Unternehmeransicht
Letztens habe ich einen Gründer getroffen, mit dem sich ein Gespräch über die Grenzen von Wachstum ergab. Nun ist die persönliche Zielsetzung für einen Unternehmer natürlich etwas sehr Interessantes und ich fragte ihn, bis wohin er denn wachsen möchte und wie er das für sein Unternehmen sieht. Seine Antwort: Ich will so weit wachsen, dass ich nicht mehr im Unternehmen arbeiten muss, sondern es nur noch verwalte.
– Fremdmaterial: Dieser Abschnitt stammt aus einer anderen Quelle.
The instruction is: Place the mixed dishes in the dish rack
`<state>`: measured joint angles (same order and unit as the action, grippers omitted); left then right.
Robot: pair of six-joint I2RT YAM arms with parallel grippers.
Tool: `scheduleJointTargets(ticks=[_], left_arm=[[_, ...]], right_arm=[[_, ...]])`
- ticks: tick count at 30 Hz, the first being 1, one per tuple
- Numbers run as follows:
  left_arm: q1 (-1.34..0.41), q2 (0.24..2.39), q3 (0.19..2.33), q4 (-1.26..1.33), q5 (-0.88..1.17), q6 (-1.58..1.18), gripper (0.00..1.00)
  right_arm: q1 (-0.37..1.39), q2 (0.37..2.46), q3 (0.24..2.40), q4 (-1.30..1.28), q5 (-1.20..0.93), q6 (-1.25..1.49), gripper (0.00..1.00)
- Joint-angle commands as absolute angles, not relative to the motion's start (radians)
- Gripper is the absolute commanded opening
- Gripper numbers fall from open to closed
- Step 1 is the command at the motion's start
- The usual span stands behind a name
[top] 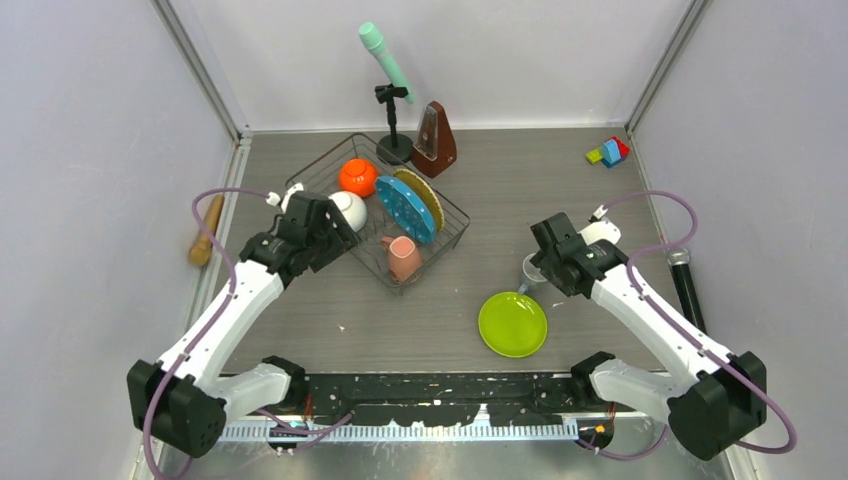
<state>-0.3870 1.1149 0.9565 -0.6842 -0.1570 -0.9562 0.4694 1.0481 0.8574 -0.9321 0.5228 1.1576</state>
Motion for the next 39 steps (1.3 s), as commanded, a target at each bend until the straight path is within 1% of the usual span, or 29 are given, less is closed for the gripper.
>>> scheduleJointTargets(ticks=[1,4,10,11,12,13,14,15,16,17,19,24,27,29,31,34,35,38,39], left_arm=[[-0.379,1.054,1.030,-0.737,-0.157,-0.805,0.68],[-0.377,1.052,1.063,-0.749,-0.097,-0.734,0.69],[-0.372,1.072,1.095,-0.749,-0.006,-0.682,0.71],[-0.371,1.077,1.095,-0.746,0.010,-0.683,0.71],[-0.371,1.081,1.096,-0.743,0.030,-0.682,0.71],[-0.371,1.085,1.097,-0.740,0.041,-0.683,0.71],[-0.371,1.088,1.097,-0.737,0.051,-0.683,0.71],[-0.371,1.092,1.097,-0.735,0.060,-0.683,0.71],[-0.371,1.095,1.099,-0.731,0.068,-0.683,0.71],[-0.371,1.098,1.099,-0.730,0.078,-0.682,0.71],[-0.370,1.105,1.103,-0.727,0.097,-0.680,0.71],[-0.366,1.121,1.127,-0.701,0.208,-0.671,0.75],[-0.356,1.123,1.127,-0.638,0.357,-0.673,0.86],[-0.344,1.116,1.112,-0.550,0.465,-0.691,0.90],[-0.329,1.110,1.092,-0.429,0.549,-0.728,0.93],[-0.305,1.116,1.073,-0.268,0.651,-0.813,0.94],[-0.298,1.130,1.074,-0.219,0.683,-0.844,0.94],[-0.286,1.175,1.093,-0.076,0.769,-0.955,0.95],[-0.284,1.193,1.099,-0.027,0.793,-1.000,0.96]], right_arm=[[0.446,1.093,0.826,-0.781,0.499,1.154,0.60],[0.433,1.118,0.795,-0.702,0.468,1.142,0.59],[0.428,1.162,0.770,-0.666,0.460,1.141,0.53],[0.428,1.164,0.769,-0.664,0.458,1.142,0.48],[0.427,1.166,0.769,-0.665,0.458,1.140,0.45],[0.427,1.166,0.770,-0.665,0.458,1.139,0.38],[0.427,1.163,0.771,-0.666,0.461,1.138,0.33],[0.426,1.160,0.777,-0.674,0.463,1.137,0.25],[0.425,1.153,0.781,-0.679,0.465,1.133,0.20],[0.425,1.148,0.789,-0.689,0.466,1.130,0.10],[0.424,1.129,0.805,-0.700,0.462,1.109,0.02],[0.422,1.027,0.859,-0.674,0.417,0.970,0.00],[0.419,0.945,0.895,-0.617,0.362,0.866,0.00],[0.416,0.905,0.917,-0.575,0.298,0.817,0.00],[0.408,0.883,0.945,-0.539,0.183,0.793,0.00],[0.390,0.885,0.998,-0.483,0.029,0.783,0.00],[0.388,0.895,1.023,-0.462,-0.066,0.787,0.00],[0.381,0.927,1.069,-0.323,-0.231,0.830,0.00],[0.381,0.949,1.072,-0.276,-0.319,0.864,0.00]])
Das erinnerte mich an die Geschichte vom Fischer. Er führt ein bescheidenes, aber abgesichertes Leben. Jeden Tag fischt er von 5-8, geht dann zum Markt, verkauft von 9-12 seine Waren und geht dann heim zu seiner Familie. Eines Tages wird ihm angeboten, eine Fabrik zu bauen, damit er mehr Fisch fangen, mehr verarbeiten und somit mehr Geld verdienen kann. Er fragte, was ihm das Geld denn nütze und warum er so viel Zeit hinein investieren solle. Die Antwort der Investoren war: Damit du dich dann zur Ruhe setzen kannst und Zeit für deine Familie hast. Er lehnte dankend ab, denn genau das hatte er schon.
Das beschreibt die Situation ganz gut, wenn Wachstum einfach nur um seiner selbst willen und ohne eine sinnvolle Intention erfolgt.
Nun gibt es aber noch die Sorte Unternehmer, die eine Mission verfolgen. Solche, die damit ein Problem lösen, ein Bedürfnis befriedigen, etwas zum Gelingen unserer Gesellschaft beitragen wollen. Wo ist hier die Grenze?
Es gibt unwahrscheinlich viele Theorien zum Unternehmenswachstum. Sie reichen von der mikroökonomischen Sichtweise bis hin zur biologischen Sichtweise (das Unternehmen als Lebewesen), dem Erfahrungswachstum, dem ressourcenbasierten Ansatz des möglichst geschickten Mitteleinsatzes, dem Phasenmodell mit seinem großen Fokus auf organisatorischem Wachstum usw. Sie erklären alle, wie die Grenzen des Wachstums zu überwinden seien, aber nicht, wie sie zu setzen sind.
Implizit und in vielen Fällen auch explizit wird das damit erreichte Unternehmenswachstum auch mit Unternehmenserfolg gleichgesetzt. Abgesehen davon, dass die meisten Unternehmenskrisen durch falsch aufgebaute Wachstumsinitiativen hervorgerufen werden, ist diese Annahme auch schlicht und einfach sinnentleert. Jedes Unternehmen bedeutet, es wird eine Mission, einen Auftrag, eine Reise zum Ziel unternehmen. Dieses Ziel kann eben auch beinhalten, nur für einen bestimmten geografischen Bereich (z.B. Filialnetz einer Bäckerei im Umkreis von 20 km), auf Grundlage vorhandener Ressourcen (z.B. Ackerfläche eines Bauernhofs), eine bestimmte Anzahl Mitarbeiter (z.B. mit einer Managementebene max. 60 Employees), bis zum Punkt der Bedürfnisbefriedung zu gehen und nicht weiter (z.B. Blumenübertöpfe – oder sagen wir: Autos – so lange herzustellen, bis dieses recht langlebige Produkt den Markt gesättigt hat). Es bedeutet auch, dass die ausgetretenen Wirtschaftsdenkweisen verlassen werden müssten und der Wachstumszwang, der z.B. durch Zinsen entsteht, außer Kraft gesetzt werden muss.
Es gibt also durchaus die Gründe jenseits der Klimadebatte, wirtschaftliches Wachstum zu begrenzen und durch einen Fokus auf Wachstum der gesellschaftlichen Rückkopplungen, Wachstum von Fähigkeiten etc. zu ersetzen. Jede*r Unternehmer*in und jede*r Mitarbeiterin hat es verdient, seine Lebenszeit in ein wirklich sinnstiftendes Projekt investiert zu wissen. Dieses Ziel zu finden und bei Erreichen wieder neu zu definieren, ist die wahre Kunst eines Unternehmers.